> **Directions**: The entries below hold a line with "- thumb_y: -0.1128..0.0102" and a line with "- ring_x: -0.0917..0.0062". Return those lines and all that lie between them, exactly and only.

> **Supplied material**:
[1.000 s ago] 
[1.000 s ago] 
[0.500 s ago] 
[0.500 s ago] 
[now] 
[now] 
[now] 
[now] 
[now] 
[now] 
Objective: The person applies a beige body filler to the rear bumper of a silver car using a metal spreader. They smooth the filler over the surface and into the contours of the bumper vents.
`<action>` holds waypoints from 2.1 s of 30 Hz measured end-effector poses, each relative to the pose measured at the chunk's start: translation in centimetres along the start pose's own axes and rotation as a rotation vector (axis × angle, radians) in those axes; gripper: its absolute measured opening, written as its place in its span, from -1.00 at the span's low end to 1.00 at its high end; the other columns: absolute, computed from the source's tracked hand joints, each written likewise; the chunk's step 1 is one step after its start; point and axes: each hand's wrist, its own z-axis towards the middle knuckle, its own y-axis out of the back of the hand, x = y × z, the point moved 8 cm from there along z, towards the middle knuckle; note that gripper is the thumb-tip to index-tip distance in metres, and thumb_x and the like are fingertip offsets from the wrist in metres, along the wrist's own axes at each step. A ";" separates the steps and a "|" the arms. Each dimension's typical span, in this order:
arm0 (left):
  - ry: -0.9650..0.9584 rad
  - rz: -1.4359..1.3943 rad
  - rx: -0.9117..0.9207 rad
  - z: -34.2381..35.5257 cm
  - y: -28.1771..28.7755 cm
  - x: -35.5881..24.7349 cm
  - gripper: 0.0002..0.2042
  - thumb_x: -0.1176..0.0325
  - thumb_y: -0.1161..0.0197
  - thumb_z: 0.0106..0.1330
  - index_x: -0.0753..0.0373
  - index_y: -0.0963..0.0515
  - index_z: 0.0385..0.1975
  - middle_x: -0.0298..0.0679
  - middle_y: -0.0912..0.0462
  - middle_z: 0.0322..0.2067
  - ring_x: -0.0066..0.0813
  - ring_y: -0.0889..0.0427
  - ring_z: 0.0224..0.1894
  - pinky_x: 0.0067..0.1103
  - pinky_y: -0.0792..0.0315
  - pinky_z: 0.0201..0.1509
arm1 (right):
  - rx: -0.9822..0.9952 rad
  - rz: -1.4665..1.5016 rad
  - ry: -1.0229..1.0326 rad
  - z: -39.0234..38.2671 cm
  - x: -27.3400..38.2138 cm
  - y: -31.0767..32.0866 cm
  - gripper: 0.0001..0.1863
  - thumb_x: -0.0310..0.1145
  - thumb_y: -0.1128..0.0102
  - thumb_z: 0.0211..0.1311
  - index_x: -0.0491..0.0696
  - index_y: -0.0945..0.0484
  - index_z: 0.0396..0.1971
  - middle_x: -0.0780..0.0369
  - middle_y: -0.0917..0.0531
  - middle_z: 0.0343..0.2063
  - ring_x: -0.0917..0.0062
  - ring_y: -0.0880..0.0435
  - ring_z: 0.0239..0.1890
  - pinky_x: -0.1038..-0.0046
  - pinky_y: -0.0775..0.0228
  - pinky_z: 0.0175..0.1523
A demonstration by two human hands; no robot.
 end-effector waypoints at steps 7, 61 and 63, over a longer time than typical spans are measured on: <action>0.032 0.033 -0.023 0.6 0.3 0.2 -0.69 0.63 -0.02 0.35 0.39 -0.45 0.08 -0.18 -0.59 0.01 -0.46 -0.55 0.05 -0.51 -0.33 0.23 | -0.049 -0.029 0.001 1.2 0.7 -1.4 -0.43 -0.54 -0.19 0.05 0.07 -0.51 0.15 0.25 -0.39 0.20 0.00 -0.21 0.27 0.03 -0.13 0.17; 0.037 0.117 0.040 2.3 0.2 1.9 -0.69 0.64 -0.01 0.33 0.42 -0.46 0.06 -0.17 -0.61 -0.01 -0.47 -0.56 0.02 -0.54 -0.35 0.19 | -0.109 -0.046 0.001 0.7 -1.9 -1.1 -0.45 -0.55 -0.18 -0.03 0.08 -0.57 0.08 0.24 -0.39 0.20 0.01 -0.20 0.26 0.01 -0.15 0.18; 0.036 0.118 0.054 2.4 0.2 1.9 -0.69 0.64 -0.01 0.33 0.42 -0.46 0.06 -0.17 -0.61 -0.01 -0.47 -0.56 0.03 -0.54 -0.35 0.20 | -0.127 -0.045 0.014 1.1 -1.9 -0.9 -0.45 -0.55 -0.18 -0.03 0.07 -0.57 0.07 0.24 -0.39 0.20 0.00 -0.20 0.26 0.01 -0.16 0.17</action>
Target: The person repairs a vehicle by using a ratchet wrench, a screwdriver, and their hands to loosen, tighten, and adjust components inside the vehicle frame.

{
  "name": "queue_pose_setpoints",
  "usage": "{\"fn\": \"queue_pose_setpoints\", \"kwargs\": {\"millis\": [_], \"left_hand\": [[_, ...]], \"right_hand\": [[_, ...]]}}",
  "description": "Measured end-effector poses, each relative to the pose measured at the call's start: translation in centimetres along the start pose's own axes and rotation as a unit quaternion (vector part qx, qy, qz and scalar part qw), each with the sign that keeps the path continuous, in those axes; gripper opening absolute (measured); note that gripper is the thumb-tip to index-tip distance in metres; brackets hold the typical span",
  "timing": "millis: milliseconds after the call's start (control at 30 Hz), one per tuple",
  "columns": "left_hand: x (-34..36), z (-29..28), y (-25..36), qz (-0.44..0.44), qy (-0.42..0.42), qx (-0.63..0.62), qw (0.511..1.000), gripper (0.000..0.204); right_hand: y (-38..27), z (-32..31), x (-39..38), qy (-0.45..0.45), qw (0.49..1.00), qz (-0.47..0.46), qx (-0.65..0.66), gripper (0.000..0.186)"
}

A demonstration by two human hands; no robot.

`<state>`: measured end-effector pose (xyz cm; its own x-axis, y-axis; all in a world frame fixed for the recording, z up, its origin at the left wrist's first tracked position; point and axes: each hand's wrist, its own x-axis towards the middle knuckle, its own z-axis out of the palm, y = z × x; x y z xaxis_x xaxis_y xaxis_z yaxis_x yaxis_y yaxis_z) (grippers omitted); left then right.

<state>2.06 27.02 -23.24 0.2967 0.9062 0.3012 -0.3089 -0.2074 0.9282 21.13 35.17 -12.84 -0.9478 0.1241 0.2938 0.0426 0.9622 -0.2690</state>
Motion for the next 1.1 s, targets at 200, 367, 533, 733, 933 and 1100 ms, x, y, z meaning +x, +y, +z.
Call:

> **Solution to this task**:
  - thumb_y: -0.1128..0.0102
  - thumb_z: 0.0211..0.1311
  - index_x: -0.0491..0.0696
  - index_y: -0.0945..0.0484
  - index_z: 0.0396..0.1971
  - middle_x: -0.0780..0.0369
  - middle_y: -0.0917..0.0531
  - middle_z: 0.0343..0.2063
  - ring_x: -0.0917..0.0062

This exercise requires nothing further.